For those who are still -- still -- struggling to identify policy differences between Barack Obama and Hillary Clinton, check out Education Week's run down of their education platforms. There are some real distinctions; Obama has supported teacher merit pay pegged to the test scores of individual instructors' students, while Clinton, who has been endorsed by the major national teachers' unions, believes merit pay should be awarded only when entire schools improve their performance.
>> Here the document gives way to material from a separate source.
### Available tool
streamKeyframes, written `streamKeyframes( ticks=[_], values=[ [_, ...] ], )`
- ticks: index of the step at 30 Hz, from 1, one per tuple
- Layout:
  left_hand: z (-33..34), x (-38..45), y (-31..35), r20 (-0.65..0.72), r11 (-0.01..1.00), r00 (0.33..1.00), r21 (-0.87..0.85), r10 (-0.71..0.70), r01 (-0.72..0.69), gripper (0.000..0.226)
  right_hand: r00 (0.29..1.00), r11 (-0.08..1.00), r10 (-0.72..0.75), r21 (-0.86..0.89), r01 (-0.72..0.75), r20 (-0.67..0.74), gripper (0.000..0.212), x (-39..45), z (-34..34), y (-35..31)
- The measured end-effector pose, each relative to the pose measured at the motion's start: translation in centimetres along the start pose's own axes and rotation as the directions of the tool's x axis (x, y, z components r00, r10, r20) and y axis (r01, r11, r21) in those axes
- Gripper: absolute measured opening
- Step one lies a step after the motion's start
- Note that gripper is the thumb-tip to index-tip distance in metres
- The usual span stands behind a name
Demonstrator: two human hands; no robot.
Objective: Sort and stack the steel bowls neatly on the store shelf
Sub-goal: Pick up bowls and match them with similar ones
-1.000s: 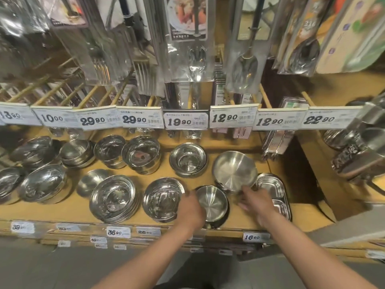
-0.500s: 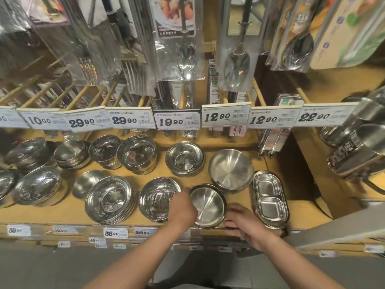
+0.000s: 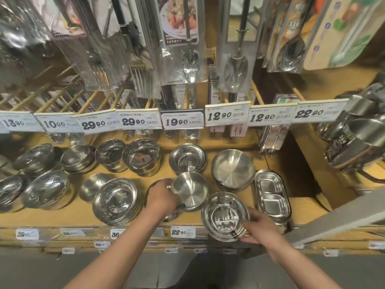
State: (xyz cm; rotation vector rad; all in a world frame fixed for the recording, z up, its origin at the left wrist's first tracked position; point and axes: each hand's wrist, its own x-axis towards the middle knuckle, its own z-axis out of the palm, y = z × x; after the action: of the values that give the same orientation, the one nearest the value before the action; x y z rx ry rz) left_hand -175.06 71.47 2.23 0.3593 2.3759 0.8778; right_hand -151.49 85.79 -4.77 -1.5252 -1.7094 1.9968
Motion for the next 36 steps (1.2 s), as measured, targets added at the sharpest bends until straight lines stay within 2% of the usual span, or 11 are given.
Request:
streamKeyframes(
  ticks=[5, 10, 14, 19, 23, 27, 36],
  values=[
    [3.0, -0.3, 0.6, 0.072, 0.992, 0.992, 0.069, 0.100, -0.105, 0.047, 0.994, 0.998, -0.019, 0.064, 0.026, -0.112, 0.026, -3.4, -4.3, -0.4],
    [5.4, -0.2, 0.7, 0.089, 0.966, 0.983, 0.188, 0.163, -0.177, 0.033, 0.978, 0.984, -0.056, 0.155, 0.088, -0.201, 0.022, -5.5, -6.0, -2.0],
    [7.5, -0.2, 0.5, 0.147, 0.965, 0.973, 0.167, 0.177, -0.201, 0.036, 0.974, 0.951, -0.036, 0.291, 0.101, -0.222, 0.022, -6.2, -6.1, -3.3],
    [9.7, -0.4, 0.1, 0.229, 0.971, 0.964, 0.162, 0.136, -0.175, 0.050, 0.974, 0.903, 0.002, 0.419, 0.095, -0.226, 0.022, -6.2, -5.6, -4.2],
    [10.7, -0.3, 0.2, 0.227, 0.979, 0.961, 0.094, 0.157, -0.182, 0.044, 0.976, 0.878, 0.022, 0.472, 0.084, -0.216, 0.026, -6.1, -5.5, -4.6],
    [11.4, 0.0, 0.4, 0.284, 0.996, 0.955, 0.015, 0.082, -0.090, 0.050, 0.978, 0.837, 0.016, 0.537, 0.102, -0.210, 0.028, -5.9, -5.0, -5.0],
    [11.2, 0.8, -0.4, 0.252, 0.999, 0.968, -0.032, 0.020, -0.013, 0.048, 0.977, 0.812, -0.003, 0.570, 0.128, -0.215, 0.024, -5.0, -4.3, -5.7]
  ],
)
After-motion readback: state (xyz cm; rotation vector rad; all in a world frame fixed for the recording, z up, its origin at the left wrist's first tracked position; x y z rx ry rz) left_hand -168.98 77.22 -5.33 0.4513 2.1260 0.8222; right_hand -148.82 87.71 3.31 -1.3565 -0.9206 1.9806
In interviews with the Milwaukee Journal Sentinel prior to the Wisconsin primary, Clinton rejected private school choice outright, while Obama expressed some openness to private school vouchers -- if studies ever show they improve student achievement. Still, he made it clear that he's aware of the many problems with real-world voucher programs. "My view has been that you are not going to generate the supply of high-quality schools to meet the demand,” Obama said. “Instead, what you’re going to get is a few schools that cream the kids that are easiest to teach." That describes almost perfectly the problems with the Utah voucher proposal that voters in that state rejected last November.
Indeed, it's long been my view that the more promising school choice is public school choice.
What about NCLB? Both Obama and Clinton are critical of the bill and want to expand the way it assesses students' progress to include measures such as Advanced Placement exams, graduation rates, and student portfolios. There have been some tonal distinctions in the way the candidates talk about the law, with Obama speaking about it being an unfunded mandate, while Clinton focuses more on the problems of NCLB's testing requirements, in which each state is allowed to craft its own standards, some of which are pitifully low.
Both Obama and Clinton want to move toward universal pre-school, though Clinton has signaled more of a commitment to attacking the issue at the federal level. On teacher education, Obama is more aggressive; he would like to provide full college scholarships for students who agree to teach for four years, and has said there should be a national teacher certification exam.
On education, a Democratic president will have a host of Congressional and union pressures on them. So make of these subtle distinctions what you will.